__What you are asked to do__: Pull out every line with the word "item" from the entries below.

[Collection entries]
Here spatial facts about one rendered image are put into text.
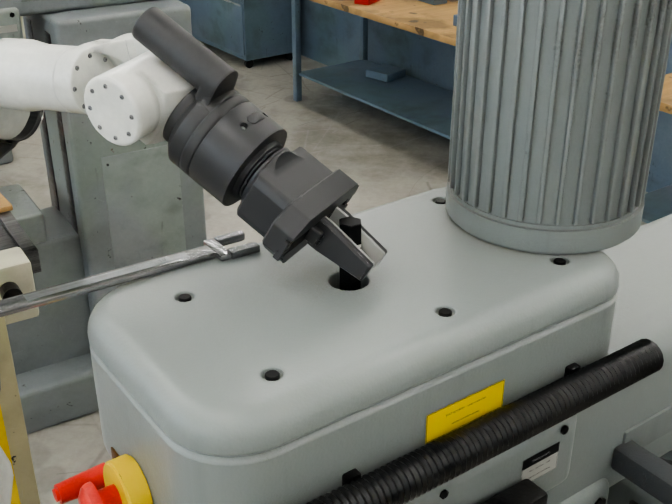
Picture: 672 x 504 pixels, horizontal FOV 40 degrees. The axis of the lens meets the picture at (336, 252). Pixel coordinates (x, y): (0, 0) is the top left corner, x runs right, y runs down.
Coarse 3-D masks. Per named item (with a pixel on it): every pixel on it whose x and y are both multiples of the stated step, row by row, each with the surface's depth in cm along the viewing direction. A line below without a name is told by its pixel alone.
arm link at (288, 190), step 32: (224, 128) 80; (256, 128) 80; (192, 160) 81; (224, 160) 80; (256, 160) 80; (288, 160) 82; (224, 192) 81; (256, 192) 79; (288, 192) 79; (320, 192) 81; (352, 192) 85; (256, 224) 81; (288, 224) 77; (288, 256) 80
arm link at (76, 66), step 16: (80, 48) 88; (96, 48) 88; (112, 48) 89; (128, 48) 89; (144, 48) 88; (64, 64) 87; (80, 64) 87; (96, 64) 89; (112, 64) 90; (64, 80) 87; (80, 80) 87; (64, 96) 88; (80, 96) 88; (80, 112) 89
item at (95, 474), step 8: (104, 464) 88; (88, 472) 87; (96, 472) 87; (64, 480) 87; (72, 480) 86; (80, 480) 87; (88, 480) 87; (96, 480) 87; (56, 488) 86; (64, 488) 86; (72, 488) 86; (96, 488) 87; (56, 496) 86; (64, 496) 86; (72, 496) 86
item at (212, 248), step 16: (208, 240) 89; (224, 240) 90; (240, 240) 91; (176, 256) 86; (192, 256) 86; (208, 256) 87; (224, 256) 87; (240, 256) 88; (112, 272) 84; (128, 272) 84; (144, 272) 84; (160, 272) 85; (48, 288) 81; (64, 288) 81; (80, 288) 81; (96, 288) 82; (0, 304) 79; (16, 304) 79; (32, 304) 79
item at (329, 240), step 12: (312, 228) 80; (324, 228) 80; (336, 228) 80; (312, 240) 81; (324, 240) 81; (336, 240) 80; (348, 240) 80; (324, 252) 81; (336, 252) 81; (348, 252) 80; (360, 252) 80; (336, 264) 82; (348, 264) 81; (360, 264) 80; (372, 264) 80; (360, 276) 81

__Exercise solution__:
Coarse 3-D masks. Per named item (with a pixel on it): every pixel on it whose x and y are both multiples of the stated step, row by row, each with the surface's depth in cm along the viewing direction. A line below without a name is told by its pixel alone.
item at (95, 474), step 8: (104, 464) 88; (88, 472) 87; (96, 472) 87; (64, 480) 87; (72, 480) 86; (80, 480) 87; (88, 480) 87; (96, 480) 87; (56, 488) 86; (64, 488) 86; (72, 488) 86; (96, 488) 87; (56, 496) 86; (64, 496) 86; (72, 496) 86
item at (212, 248), step 16: (208, 240) 89; (224, 240) 90; (240, 240) 91; (176, 256) 86; (192, 256) 86; (208, 256) 87; (224, 256) 87; (240, 256) 88; (112, 272) 84; (128, 272) 84; (144, 272) 84; (160, 272) 85; (48, 288) 81; (64, 288) 81; (80, 288) 81; (96, 288) 82; (0, 304) 79; (16, 304) 79; (32, 304) 79
item at (329, 240), step 12: (312, 228) 80; (324, 228) 80; (336, 228) 80; (312, 240) 81; (324, 240) 81; (336, 240) 80; (348, 240) 80; (324, 252) 81; (336, 252) 81; (348, 252) 80; (360, 252) 80; (336, 264) 82; (348, 264) 81; (360, 264) 80; (372, 264) 80; (360, 276) 81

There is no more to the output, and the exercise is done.